I love rehearsals and always mean to write about them.

But they’re so intense and so intimate and then also change all the time. That makes them hard to pin down and makes me, also, reluctant to make what happens public property.

At least I know now what’s measnt to happen.

At the beginning I didn’t know a thing. I remember sitting in on rehearsals for LOSING VENICE, my first original play to be publicly performed, about this time of year in 1985 without knowing at all what I was supposed to be doing.

I was obviously supposed to be doing something, but what it was I had no idea.

No-one ever told me and I felt too embarrassed to ask.

So there i was with everyone, rehearsing in the middle of the set of ELIZABETH GORDON QUINN, which didn’t help much, listening to actors saying my lines and feeling sorry for them. Sorry for them for having to say lines that I felt sounded so awful.

It was a kind of torture for me, I felt so vulnerable and exposed.

I wanted to hide, and  couldn’t, but did my best sometimes by putting my head in my hands.

This was not a helpful thing to do. The actors all thought I hated what they were doing.

So the first lesson was to smile.

That was what I tried to do in the next rehearsals, not always easy, but as years passed I discovered what i was supposed to be doing and also discovered I could do it.

Then I could smile for real.

The thing I was there to do was see past my own doubts and uncertainties, and the doubts and insecurities of the actors, and the director too, and think objectively about the text.

Was it working? If so, hang onto it. If not, change it until it did.

Difficult skill, I would say. I’m proud of it.
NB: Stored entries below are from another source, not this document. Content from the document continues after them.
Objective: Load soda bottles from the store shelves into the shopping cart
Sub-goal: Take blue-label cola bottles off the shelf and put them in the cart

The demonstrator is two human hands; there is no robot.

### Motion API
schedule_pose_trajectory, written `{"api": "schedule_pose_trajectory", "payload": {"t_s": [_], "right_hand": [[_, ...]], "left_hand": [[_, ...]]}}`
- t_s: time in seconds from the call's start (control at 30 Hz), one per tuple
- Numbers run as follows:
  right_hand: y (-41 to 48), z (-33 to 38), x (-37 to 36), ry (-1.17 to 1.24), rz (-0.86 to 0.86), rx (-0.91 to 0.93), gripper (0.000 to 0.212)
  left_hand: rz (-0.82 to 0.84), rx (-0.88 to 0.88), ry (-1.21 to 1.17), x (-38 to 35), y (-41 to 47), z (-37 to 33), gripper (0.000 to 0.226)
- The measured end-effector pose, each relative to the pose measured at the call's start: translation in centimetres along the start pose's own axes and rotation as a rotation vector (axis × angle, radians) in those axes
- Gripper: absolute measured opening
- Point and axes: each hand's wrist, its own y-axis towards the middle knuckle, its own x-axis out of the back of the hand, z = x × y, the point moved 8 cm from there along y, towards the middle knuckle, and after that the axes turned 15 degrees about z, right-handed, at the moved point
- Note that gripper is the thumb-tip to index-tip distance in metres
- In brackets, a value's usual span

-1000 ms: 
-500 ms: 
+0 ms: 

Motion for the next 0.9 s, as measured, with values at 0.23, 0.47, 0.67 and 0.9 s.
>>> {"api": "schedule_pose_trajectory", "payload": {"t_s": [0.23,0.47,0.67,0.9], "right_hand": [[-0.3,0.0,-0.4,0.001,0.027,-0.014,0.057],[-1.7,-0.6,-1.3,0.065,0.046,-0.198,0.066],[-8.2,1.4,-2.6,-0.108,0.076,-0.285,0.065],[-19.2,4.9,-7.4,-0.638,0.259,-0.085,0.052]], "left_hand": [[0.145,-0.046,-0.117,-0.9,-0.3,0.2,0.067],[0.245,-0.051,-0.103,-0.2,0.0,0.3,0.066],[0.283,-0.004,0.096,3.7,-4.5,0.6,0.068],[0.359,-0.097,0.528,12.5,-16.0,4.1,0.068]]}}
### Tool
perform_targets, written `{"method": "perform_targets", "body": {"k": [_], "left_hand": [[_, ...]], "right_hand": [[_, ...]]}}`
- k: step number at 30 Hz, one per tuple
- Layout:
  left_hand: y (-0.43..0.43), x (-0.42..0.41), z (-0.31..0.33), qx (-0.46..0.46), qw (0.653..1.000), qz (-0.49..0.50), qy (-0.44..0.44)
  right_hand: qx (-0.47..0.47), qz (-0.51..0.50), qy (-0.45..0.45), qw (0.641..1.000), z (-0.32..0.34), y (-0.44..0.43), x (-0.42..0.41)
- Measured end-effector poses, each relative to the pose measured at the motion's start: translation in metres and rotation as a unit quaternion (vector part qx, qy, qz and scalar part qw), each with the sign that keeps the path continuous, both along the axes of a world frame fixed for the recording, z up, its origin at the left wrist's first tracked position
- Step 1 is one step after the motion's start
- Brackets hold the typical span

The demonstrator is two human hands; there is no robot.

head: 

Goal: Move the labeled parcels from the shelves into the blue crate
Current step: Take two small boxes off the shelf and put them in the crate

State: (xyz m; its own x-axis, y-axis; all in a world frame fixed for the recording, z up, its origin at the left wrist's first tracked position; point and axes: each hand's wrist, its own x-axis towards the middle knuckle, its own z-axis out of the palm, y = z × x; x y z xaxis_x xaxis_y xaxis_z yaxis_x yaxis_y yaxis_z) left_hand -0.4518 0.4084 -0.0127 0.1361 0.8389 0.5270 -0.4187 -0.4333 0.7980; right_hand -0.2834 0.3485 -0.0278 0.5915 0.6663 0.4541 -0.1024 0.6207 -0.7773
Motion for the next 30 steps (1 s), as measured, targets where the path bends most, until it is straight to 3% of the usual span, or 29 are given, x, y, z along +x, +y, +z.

It’s a process that’s supposed to stop on opening night, in fact quite a while before. But it doesn’t, of course. 

With JESUS QUEEN OF HEAVEN I’m still at it, even though I wrote it in 2009 and have performed it a good many times since.
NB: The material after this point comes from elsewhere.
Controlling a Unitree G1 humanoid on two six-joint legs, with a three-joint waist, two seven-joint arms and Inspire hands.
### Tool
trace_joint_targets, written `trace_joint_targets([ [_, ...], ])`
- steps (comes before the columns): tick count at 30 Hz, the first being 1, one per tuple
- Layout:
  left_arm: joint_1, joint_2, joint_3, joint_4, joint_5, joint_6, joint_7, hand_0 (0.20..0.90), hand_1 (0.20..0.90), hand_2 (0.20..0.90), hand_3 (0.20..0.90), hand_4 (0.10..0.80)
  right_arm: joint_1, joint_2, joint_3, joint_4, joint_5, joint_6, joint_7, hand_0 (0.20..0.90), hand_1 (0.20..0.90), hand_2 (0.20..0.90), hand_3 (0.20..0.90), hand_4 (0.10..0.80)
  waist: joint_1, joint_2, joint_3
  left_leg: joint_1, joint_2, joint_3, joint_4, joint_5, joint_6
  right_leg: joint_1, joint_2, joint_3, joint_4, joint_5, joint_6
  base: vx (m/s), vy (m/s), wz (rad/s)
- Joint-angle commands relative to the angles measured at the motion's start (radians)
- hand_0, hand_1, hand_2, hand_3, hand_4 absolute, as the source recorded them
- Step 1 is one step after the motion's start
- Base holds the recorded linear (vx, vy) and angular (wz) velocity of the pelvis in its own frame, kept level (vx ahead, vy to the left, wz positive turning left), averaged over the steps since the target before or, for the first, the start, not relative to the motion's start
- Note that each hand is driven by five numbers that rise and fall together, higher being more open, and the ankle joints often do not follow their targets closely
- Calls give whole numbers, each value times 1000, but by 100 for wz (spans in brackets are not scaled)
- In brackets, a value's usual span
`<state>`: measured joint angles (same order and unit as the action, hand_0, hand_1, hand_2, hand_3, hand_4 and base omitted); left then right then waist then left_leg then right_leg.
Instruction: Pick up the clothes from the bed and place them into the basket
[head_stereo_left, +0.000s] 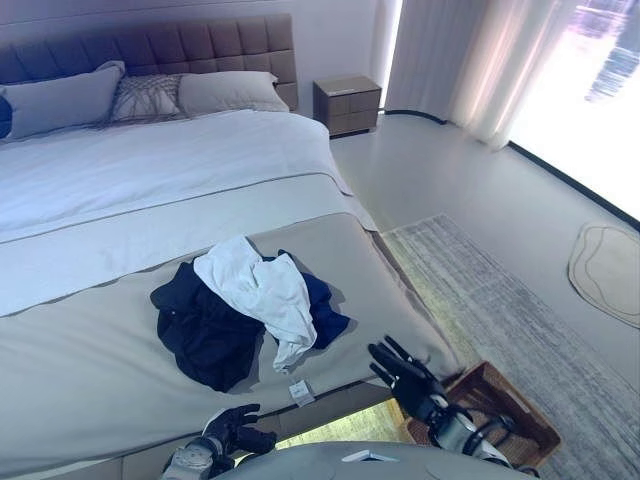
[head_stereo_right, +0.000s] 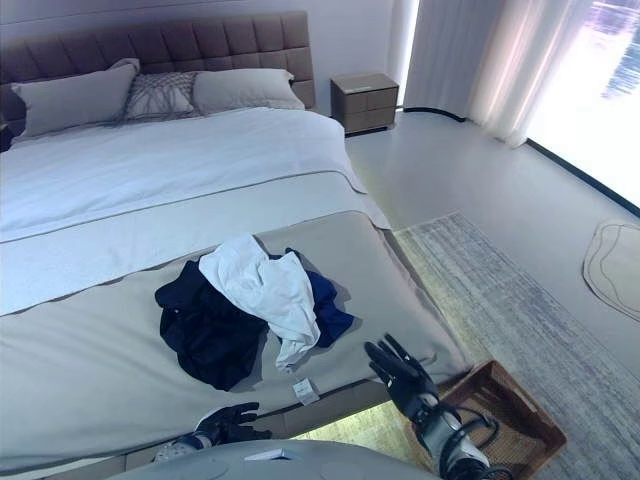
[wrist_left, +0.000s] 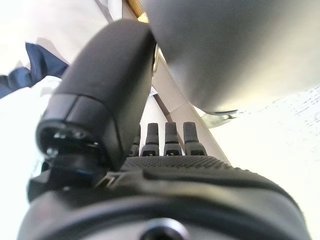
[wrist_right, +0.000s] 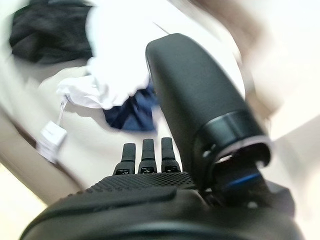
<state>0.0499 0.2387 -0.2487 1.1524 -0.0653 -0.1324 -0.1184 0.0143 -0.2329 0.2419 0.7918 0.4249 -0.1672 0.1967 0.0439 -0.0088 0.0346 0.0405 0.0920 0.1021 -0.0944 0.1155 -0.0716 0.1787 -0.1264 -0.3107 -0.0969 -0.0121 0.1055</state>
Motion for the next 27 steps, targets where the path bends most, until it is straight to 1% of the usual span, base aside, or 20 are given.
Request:
trace_joint_targets([
  [1,3,16,-61,8,-23,-26,18,900,900,900,900,800,-226,-94,17,-166,-353,-106,-241,900,900,900,900,800,63,-20,93,80,-124,-32,25,-162,111,-59,23,26,119,-31,-42,-35,84,34],
  [3,-13,25,-72,-6,-43,-34,27,900,900,900,900,800,-326,-154,58,-202,-447,-46,-311,900,900,900,900,800,96,-33,127,30,-131,-50,77,-171,119,-90,9,15,147,-29,-43,-89,78,30],
  [4,-29,35,-79,-16,-47,-35,29,900,900,900,900,800,-390,-175,79,-209,-458,-6,-342,900,900,900,900,800,114,-42,148,-4,-132,-60,109,-174,123,-112,3,7,165,-26,-43,-253,13,46],
  [5,-68,56,-90,-28,-66,-43,36,900,900,900,900,800,-525,-201,124,-198,-502,54,-398,900,900,900,900,800,147,-55,206,-70,-135,-79,167,-181,129,-154,-10,-6,204,-23,-42,-235,-18,48],
  [6,-71,58,-90,-29,-69,-43,37,900,900,900,900,800,-535,-202,128,-196,-508,57,-402,900,900,900,900,800,148,-57,208,-78,-135,-82,171,-179,130,-160,-11,-9,205,-20,-42,-249,-12,50],
  [7,-93,71,-94,-38,-80,-41,36,900,900,900,900,800,-598,-211,150,-181,-545,78,-433,900,900,900,900,800,167,-60,239,-108,-137,-93,198,-183,133,-178,-16,-13,229,-21,-43,-169,0,48],
  [8,-113,92,-100,-49,-92,-41,38,900,900,900,900,800,-684,-229,173,-147,-592,96,-486,900,900,900,900,800,199,-66,279,-157,-142,-110,228,-182,138,-200,-26,-28,257,-10,-43,-189,-2,49],
  [10,-124,104,-105,-57,-95,-37,42,900,900,900,900,800,-734,-237,189,-127,-630,109,-520,900,900,900,900,800,219,-71,301,-189,-145,-122,240,-179,140,-215,-32,-35,273,-2,-42,-130,11,50],
  [11,-138,123,-111,-59,-99,-40,47,900,900,900,900,800,-806,-249,208,-101,-678,135,-564,900,900,900,900,800,244,-79,326,-231,-150,-136,246,-168,141,-236,-40,-47,289,15,-38,-94,28,47],
  [12,-140,125,-112,-59,-100,-38,48,900,900,900,900,800,-813,-250,211,-99,-687,139,-570,900,900,900,900,800,247,-80,328,-236,-150,-138,246,-167,141,-238,-41,-48,290,17,-37,-108,42,39],
  [15,-170,152,-110,-64,-130,-40,57,900,900,900,900,800,-924,-270,245,-41,-717,222,-583,900,900,900,900,800,287,-87,359,-293,-155,-169,226,-139,138,-284,-63,-73,325,42,-26,-76,60,31],
  [16,-174,153,-109,-64,-139,-39,57,900,900,900,900,800,-934,-269,247,-31,-726,232,-577,900,900,900,900,800,291,-88,362,-299,-155,-173,224,-136,137,-288,-64,-76,327,43,-25,-43,24,43],
  [17,-192,157,-106,-68,-153,-43,55,900,900,900,900,800,-981,-276,261,16,-716,241,-575,900,900,900,900,800,307,-90,375,-309,-152,-186,215,-149,129,-298,-66,-73,337,23,-14,-32,11,42],
  [20,-215,159,-106,-79,-180,-59,49,900,900,900,900,800,-1051,-281,276,105,-730,268,-556,900,900,900,900,800,338,-87,395,-346,-152,-211,202,-131,123,-333,-76,-92,351,14,-13,-56,28,33],
  [22,-224,158,-107,-89,-189,-77,47,900,900,900,900,800,-1108,-284,296,177,-731,300,-527,900,900,900,900,800,368,-83,413,-371,-147,-229,192,-117,117,-357,-87,-119,370,6,-12,-54,26,21],
  [27,-229,159,-112,-98,-207,-101,32,900,900,900,900,800,-1178,-290,342,303,-754,374,-438,900,900,900,900,800,399,-75,434,-399,-138,-242,186,-105,110,-388,-96,-162,400,-15,-13,-4,25,22],
])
Which makes me realise, yet again, how hard it is to write a good play. 

I’m actually intrigued to discover that even though I’m rehearsing to perform I can still think about the text.

I wrote a radio play once called TORQUEMADA (a translation and adaptation of a beautiful book by Galdos) and the producer unexpectedly asked me to play the butler in a scene. I was so excited at having to say “Dinner is served, sir”, or whatever it was, that i completely failed to notice that actually the scene could be rewritten far more economically and effectively.
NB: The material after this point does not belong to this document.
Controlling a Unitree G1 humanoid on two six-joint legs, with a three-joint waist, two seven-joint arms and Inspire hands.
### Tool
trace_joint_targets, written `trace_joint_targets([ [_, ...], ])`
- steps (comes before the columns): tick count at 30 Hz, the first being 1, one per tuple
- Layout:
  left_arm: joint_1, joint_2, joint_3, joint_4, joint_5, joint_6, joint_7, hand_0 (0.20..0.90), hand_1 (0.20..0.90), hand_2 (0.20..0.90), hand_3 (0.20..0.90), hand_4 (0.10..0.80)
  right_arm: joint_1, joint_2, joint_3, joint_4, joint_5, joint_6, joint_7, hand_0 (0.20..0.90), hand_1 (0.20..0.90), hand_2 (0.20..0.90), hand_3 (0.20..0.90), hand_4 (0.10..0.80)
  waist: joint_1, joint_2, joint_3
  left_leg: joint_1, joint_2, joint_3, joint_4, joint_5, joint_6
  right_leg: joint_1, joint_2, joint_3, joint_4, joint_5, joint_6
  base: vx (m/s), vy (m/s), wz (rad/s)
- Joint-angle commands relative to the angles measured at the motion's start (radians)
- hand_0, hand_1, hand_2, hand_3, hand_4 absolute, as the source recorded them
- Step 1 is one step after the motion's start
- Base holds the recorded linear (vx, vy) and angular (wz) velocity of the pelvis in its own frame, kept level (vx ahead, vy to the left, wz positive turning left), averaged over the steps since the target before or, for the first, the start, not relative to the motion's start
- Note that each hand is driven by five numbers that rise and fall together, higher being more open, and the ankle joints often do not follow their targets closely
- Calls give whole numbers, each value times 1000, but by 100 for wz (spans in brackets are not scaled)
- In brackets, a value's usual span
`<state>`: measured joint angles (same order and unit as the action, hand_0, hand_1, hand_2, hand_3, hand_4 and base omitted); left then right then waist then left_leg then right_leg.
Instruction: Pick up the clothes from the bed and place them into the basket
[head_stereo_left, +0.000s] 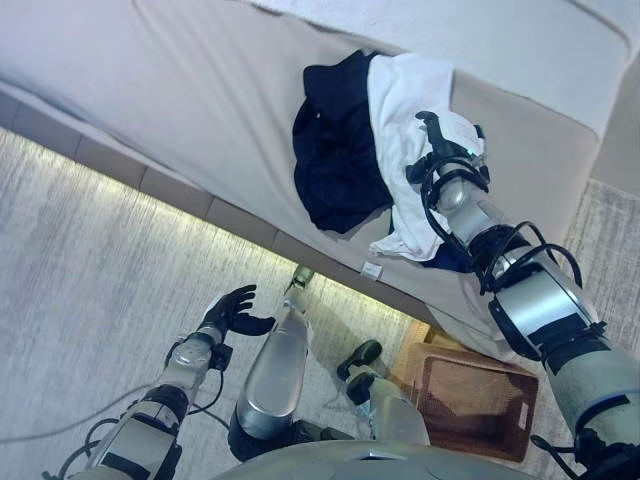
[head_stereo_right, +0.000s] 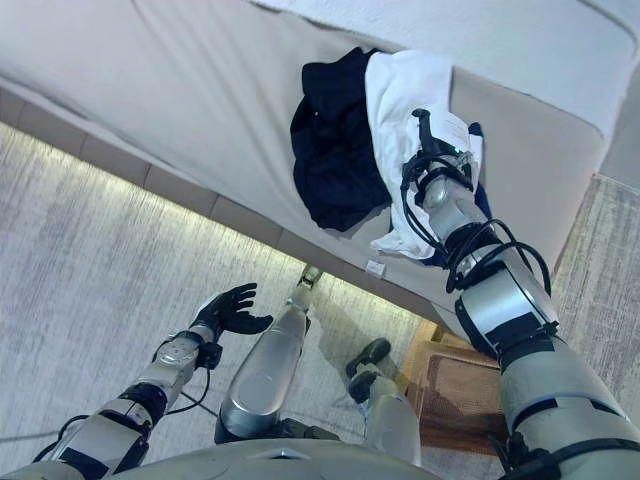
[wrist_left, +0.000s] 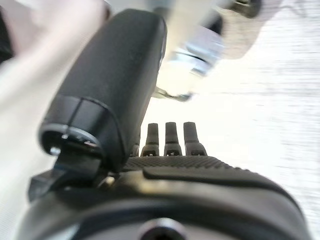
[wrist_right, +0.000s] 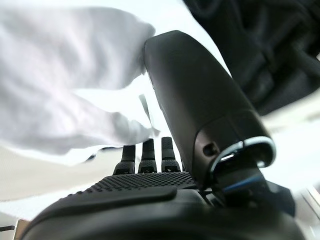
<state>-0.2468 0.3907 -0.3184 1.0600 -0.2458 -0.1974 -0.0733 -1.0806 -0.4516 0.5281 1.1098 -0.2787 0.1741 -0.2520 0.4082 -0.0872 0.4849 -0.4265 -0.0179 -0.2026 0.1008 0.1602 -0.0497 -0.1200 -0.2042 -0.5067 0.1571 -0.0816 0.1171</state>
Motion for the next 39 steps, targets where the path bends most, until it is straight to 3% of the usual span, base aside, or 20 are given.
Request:
trace_joint_targets([
  [1,70,7,-43,-8,-27,-40,-15,900,900,900,900,800,-90,-72,63,10,-75,55,55,900,900,900,900,800,39,4,-12,68,-26,63,-11,-149,86,-91,-20,27,149,52,-24,26,6,8],
  [2,71,7,-43,-10,-27,-41,-15,900,900,900,900,800,-92,-72,66,15,-83,63,67,853,853,853,845,745,40,4,-10,69,-25,63,-12,-149,86,-91,-20,25,149,52,-24,24,-2,5],
  [3,71,7,-44,-13,-26,-39,-14,900,900,900,900,800,-99,-73,78,29,-86,78,87,505,505,505,439,339,44,5,-8,70,-24,62,-16,-148,86,-90,-21,20,149,51,-23,11,-7,6],
  [4,71,8,-44,-18,-26,-36,-13,900,900,900,900,800,-102,-75,84,32,-84,79,89,300,300,300,200,100,45,5,-6,72,-23,61,-20,-147,85,-88,-21,18,147,52,-23,12,-16,5],
  [10,92,28,-32,-29,-17,-32,-3,900,900,900,900,800,-130,-103,88,-31,-41,36,-17,300,300,300,200,100,41,-9,-11,127,-6,67,-55,-156,78,-51,-16,12,128,66,-13,36,-47,0],
  [14,120,40,-16,-43,-9,-19,8,900,900,900,900,800,-142,-156,58,-242,6,48,-185,300,300,300,200,100,14,-26,-35,183,8,85,-72,-172,75,-16,-10,35,113,75,-8,47,-42,-3],
  [17,152,36,3,-48,4,-15,11,900,900,900,900,800,-111,-191,-32,-427,3,25,-335,300,300,300,200,100,-18,-36,-63,230,17,102,-80,-191,76,9,-4,58,101,79,-6,61,-26,-24],
  [24,245,2,42,-16,116,12,-14,900,900,900,900,800,76,-310,-277,-862,-83,-1,-438,300,300,300,200,100,-110,-34,-209,371,12,156,-151,-183,85,108,33,101,8,92,0,79,4,-15],
  [32,275,-40,67,51,208,38,-24,900,900,900,900,800,251,-411,-426,-1054,-13,19,-410,300,300,300,200,100,-208,-27,-362,444,21,217,-188,-185,68,179,79,157,-101,69,5,60,-34,-28],
  [37,266,-57,70,70,225,56,-40,900,900,900,900,800,331,-429,-484,-1087,54,-15,-370,300,300,300,200,100,-256,-8,-395,478,20,268,-188,-199,61,199,88,181,-140,64,-8,-3,2,-31],
  [39,262,-70,66,73,222,71,-45,900,900,900,900,800,360,-422,-493,-1082,119,-57,-296,300,300,300,200,100,-278,3,-408,496,22,295,-188,-204,54,207,93,190,-164,62,-15,23,23,-35],
])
It’s like there’s two different compartments of my brain, that don’t always work together. And when I’m performing something written by someone else then usually the writing bit has to turn itself off.

Not always easy. But somehow a huge relief.

Even in rehearsal, as a writer I feel alone. The one thing I love about rehearsing as a performer is the feeling I belong.

I still remember so vividly feeling that the first time I was involved in rehearsing a play, way back in 1964 or 5. It was the first time I think I really felt at home in a group of people. The first time I felt I truly belonged.

And that was how I found my vocation in theatre. As an actress. How sad it got tangled up in my fear and shame of being trans.

Sad that I lost twenty years before I finally somehow found my way back as a writer. 

Sad it’s taken another thirty years to find my way back as a performer.

But how extraordinary that I have. Mad also, at this moment, to be doing it in the crazy uncertainties of the Fringe.

But all that lies ahead. What’s happening now is patient hard labour.

But what a joy. What a gift to be alive...

Wednesday, June 25, 2014

Forgiving the Just Festival


I sometimes think that the key to surviving as an artist in this extraordinary hostile world is not simply one’s talent or skill; but one’s capacity to forgive.

Forgive, especially, those who reject you or are vile to you. 

And there will be many of those.

My plan this year was to present my GOSPEL ACCORDING TO JESUS QUEEN OF HEAVEN in response to an invitation to the Just Festival.

It was the third time they’d invited me. Each time they’d got cold feet at the last minute; but this year looked like it would be different. 

There was a plan to make trans people and spirituality the theme of the Festival. I felt to hopeful.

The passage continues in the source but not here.